The differences between Colorado's and Oklahoma's statutes are significant. Most importantly, unlike the Colorado statute, Oklahoma specifically requires a " lienable claim." Okla. Stat. tit. 42, § 153 (1989) (emphasis added). Colorado's statute does not require a "lien claim," only a "lien" (against property) or a "claim" (against a principle). See § 38-22-127(1). Second, as the Tefertiller court noted, the Oklahoma statute specifically references lien claims and procedures; the Colorado Trust Fund Statute does not. Tefertiller, 772 P.2d at 398-99; § 38-22-127, C.R.S. (2006). Finally, Oklahoma used limiting language by qualifying the word "lien" in two ways: a trust fund claimant must have a lien that is lienable and it must be a claim. By contrast, Colorado uses broadening language: a trust fund claimant can have a lien "or may have a lien." § 38-22-127(1) (emphasis added). Colorado broadens the category of qualified trust fund claimants even further by also allowing those with claims. Id. These differences in plain language outweigh any similarity that both trust fund statutes have by their placement within the general lien laws.

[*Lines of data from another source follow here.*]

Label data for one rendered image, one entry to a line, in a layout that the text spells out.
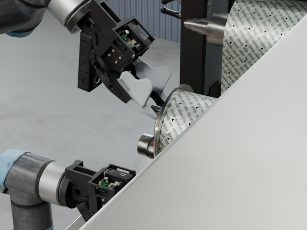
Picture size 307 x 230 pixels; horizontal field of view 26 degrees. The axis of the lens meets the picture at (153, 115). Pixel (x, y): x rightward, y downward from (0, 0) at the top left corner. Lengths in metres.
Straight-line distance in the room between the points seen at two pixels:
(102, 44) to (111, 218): 0.87
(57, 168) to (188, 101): 0.29
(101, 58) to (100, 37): 0.04
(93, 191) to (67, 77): 3.24
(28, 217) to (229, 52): 0.48
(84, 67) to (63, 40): 3.84
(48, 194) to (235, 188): 0.98
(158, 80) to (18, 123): 2.74
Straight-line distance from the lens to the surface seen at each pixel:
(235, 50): 1.20
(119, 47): 1.07
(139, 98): 1.07
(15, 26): 1.18
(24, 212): 1.26
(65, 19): 1.10
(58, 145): 3.57
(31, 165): 1.21
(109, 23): 1.07
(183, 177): 0.22
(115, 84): 1.07
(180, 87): 1.07
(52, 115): 3.88
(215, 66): 1.44
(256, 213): 0.21
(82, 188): 1.17
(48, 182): 1.19
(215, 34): 1.25
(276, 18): 1.18
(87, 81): 1.14
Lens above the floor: 1.78
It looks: 28 degrees down
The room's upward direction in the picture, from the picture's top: straight up

Further, as the subsequent history of that case reveals, federal Oklahoma bankruptcy courts have limited Tefertiller in the bankruptcy context to hold that the fiduciary duty of a trustee-contractor is not eliminated by the failure of the beneficiary-subcontractor to perfect a lien. See In re Manley, 135 B.R. 137, 141 (Bankr.N.D.Okla.1992) (citing In Re Turner, 134 B.R. 646, 656-57 (Bankr.N.D.Okla.1991)) (noting that "[w]hether the liens ultimately proved enforceable or not is beside the point: trust funds were still received, they were still misapplied, and such misapplication still caused damage").
The Oklahoma bankruptcy courts have separated a contractor's fiduciary duty from a subcontractor's lien claim. The court in In re Turner held that even when a lien creditor fails to perfect a lien, the contractor-trustee may not breach his own fiduciary duty to hold trust funds so that no liens need be created at all. 134 B.R. at 656-57. The Turner court noted that a trustee's duty exists from the moment the contractor receives funds. Id. Thus, the court concluded, if the creditor's lien claims fail, pursuit of a lien remedy need not take away the creditor's alternative trust fund remedy. Id.; see Tefertiller, 772 P.2d at 398-99 (noting a statutory provision that specifically allows for trust fund claims to be pursued separately from lien claims). Thus, in a bankruptcy context, the Oklahoma statute permits claims against the trust fund even though a lien was not perfected.
III. Conclusion
Because the plain language of the Trust Fund Statute and we are unwilling to import such a requirement, we answer the Tenth Circuit's question in the negative: a trust fund claimant is not required to have a properly perfected lien, or still be able to perfect a lien to seek access to money held in trust under section 38-22-127.
Justice RICE dissents, and Justice COATS and Justice EID join in the dissent.